La única solución parecía ser la de llamar a la Patrulla de Guardia y que nos echaran una mano.
Tuvimos suerte que esa noche vigilará la Legión. Estos tipos parecen no ser humanos, y se tatúan con dibujos muy extraños. Suelen ir descamisados hasta la cintura, fumar cosas raras, y hablar y maldecir a destajo. Por un trago de whisky les puedes tener a tu servicio toda una noche, e incluso hacerte con ellos una foto para luego enseñársela a tus amigos.
Pero aquella noche no teníamos whisky y sí un aspecto ridículo que les haría reír y seguramente pegar unos tiritos al aire.
Joan se apresuró a actuar como intermediario. No sé que les dijo pero acabó convenciéndoles. Al cabo de un rato habíamos formado una cuadrilla y teníamos armas de las de verdad.
El moro seguía sin aparecer y los legionarios comenzaban a bostezar. Nos concedieron una última oportunidad y si no, se irían. Lo intentamos de nuevo.
De repente un ruido, una botella que cae, y unas hojas de árbol que producen un chasquido al pisarlas. Las señales vienen del bar y hace horas que lo han cerrado.
La alerta es instantánea y los legionarios cargan sus fusiles. Nosotros permanecemos a sus espaldas con los palos de fregona en posición amenazante. Si fallan ellos, intervendremos nosotros.
Unas cariñosas invitaciones a una entrega incondicional nos sirven para ver el rostro del intruso. Es un moro, sí, pero no muy grande, más bien insignificante.

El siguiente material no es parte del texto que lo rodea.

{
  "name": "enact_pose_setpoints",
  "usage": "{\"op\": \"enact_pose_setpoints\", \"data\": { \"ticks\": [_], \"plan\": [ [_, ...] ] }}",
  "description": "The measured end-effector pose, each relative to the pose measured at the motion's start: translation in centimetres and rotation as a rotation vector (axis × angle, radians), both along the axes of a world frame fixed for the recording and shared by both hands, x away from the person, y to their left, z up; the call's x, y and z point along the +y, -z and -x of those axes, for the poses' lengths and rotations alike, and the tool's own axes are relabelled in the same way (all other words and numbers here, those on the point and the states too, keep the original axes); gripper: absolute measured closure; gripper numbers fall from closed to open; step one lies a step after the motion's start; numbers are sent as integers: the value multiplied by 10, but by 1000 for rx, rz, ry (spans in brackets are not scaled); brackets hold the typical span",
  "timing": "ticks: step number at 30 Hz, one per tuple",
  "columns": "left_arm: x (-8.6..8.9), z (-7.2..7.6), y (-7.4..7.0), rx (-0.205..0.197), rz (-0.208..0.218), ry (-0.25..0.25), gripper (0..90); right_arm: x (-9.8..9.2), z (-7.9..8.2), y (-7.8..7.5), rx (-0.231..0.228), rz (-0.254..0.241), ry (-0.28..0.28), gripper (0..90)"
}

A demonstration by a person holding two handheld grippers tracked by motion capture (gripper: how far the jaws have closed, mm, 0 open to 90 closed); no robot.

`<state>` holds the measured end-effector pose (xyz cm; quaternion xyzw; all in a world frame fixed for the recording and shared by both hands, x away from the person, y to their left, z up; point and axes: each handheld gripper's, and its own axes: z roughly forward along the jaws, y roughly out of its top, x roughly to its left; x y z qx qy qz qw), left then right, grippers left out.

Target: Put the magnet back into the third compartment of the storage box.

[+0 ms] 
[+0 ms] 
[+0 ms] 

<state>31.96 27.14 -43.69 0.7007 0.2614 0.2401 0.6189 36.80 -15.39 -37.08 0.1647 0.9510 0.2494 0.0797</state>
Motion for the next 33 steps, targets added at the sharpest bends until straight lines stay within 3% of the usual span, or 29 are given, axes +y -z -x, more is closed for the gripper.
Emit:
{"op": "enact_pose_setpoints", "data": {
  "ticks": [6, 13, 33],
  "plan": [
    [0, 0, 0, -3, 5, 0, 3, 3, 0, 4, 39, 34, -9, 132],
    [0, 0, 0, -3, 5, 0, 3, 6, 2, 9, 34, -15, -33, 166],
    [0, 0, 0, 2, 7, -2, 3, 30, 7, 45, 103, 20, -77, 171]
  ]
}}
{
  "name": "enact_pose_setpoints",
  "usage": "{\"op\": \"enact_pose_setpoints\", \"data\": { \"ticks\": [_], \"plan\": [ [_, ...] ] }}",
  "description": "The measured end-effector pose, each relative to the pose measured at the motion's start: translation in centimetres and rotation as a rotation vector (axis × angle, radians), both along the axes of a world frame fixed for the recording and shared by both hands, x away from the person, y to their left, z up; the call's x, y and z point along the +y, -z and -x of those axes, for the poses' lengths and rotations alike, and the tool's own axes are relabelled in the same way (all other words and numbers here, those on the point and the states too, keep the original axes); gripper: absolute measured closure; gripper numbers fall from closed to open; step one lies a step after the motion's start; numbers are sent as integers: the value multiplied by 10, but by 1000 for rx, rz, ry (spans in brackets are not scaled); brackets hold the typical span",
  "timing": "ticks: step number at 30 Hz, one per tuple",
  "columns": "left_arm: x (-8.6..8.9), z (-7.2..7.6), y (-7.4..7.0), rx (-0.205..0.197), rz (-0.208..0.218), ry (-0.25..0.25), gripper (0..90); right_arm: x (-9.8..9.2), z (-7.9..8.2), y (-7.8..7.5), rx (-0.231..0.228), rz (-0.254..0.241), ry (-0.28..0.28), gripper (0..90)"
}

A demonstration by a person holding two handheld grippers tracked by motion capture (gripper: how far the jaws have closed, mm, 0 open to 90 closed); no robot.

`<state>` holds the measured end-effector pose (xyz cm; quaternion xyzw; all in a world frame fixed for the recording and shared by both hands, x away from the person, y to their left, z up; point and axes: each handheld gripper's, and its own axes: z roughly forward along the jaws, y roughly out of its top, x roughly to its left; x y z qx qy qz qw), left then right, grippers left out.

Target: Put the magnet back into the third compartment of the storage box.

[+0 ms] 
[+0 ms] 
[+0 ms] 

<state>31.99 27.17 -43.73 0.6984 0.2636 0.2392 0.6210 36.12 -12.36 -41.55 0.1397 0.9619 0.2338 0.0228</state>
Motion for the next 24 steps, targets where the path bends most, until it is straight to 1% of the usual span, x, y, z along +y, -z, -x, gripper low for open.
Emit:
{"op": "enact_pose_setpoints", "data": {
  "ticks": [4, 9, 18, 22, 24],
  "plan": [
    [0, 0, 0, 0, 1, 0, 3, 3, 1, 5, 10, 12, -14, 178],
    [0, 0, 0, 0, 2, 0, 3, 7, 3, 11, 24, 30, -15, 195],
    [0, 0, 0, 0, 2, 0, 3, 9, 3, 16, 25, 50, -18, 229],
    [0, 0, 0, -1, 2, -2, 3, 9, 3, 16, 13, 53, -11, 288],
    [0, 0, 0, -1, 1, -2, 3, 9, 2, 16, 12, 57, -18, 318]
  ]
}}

Lleva los brazos en alto y pronuncia unas palabras en un pésimo francés.
¡Esta es la mía!. Como he terminado el segundo tomo de El francés para todos puedo entenderle perfectamente. Nos presentamos.
Ambos: Bonjour, bonjour.
Moro: Comment Ça va?
Yo (con un académico francés): Trés bien, merci. Et vous?.
El moro asiente con la cabeza, y yo me lanzo.
Yo (rascándome la oreja derecha): Je m´appel Pablo et je suis un soldat.
El moro no se corta.
Moro: Il fait chaud cette nuit.
Yo prosigo.
Yo: Oui, ce vrai. Je veux boire mais je ne trouve pas ma bouteille d´Armagnac.
El moro ríe. Su escandalosa carcajada queda repentinamente acallada por el incipiente cañón del fusil de un legionario.
Moro: Je suis tunisien et je cherche quelque chose a manger.
Después sigue con una disquisición sobre la vie et la mort pero como pronuncia mal, no me doy por aludido.
Le invito a que salga.
Yo (echándome el flequillo hacia atrás): Vous avez de sortir tout de suite!.
El moro llora. Yo dudo si la verdadera causa de sus sentidas lágrimas son porque le ha gustado el lugar, ó que le asombra comprobar mi refinado francés.
Termina por ser escoltado por los novios de la muerte.
Misión cumplida al fin, y ya son las tres de la madrugada. Nos despedimos de nuestros patrulleros ocasionales y volvemos a la habitación.
Por el camino el Sevillano nos dice que nos hemos confundido de moro, y que el suyo sigue siendo enorme. No le escuchamos.
Ya era suficiente por aquella noche, pero por si acaso, decidimos dormir con los palos de fregona al pié de nuestras camas.
El Sevillano se caga sucesivamente en los muertos del moro, y echa una última miradita por la ventana.
Rezamos porque no viera más cosas raras y el cielo nos oye.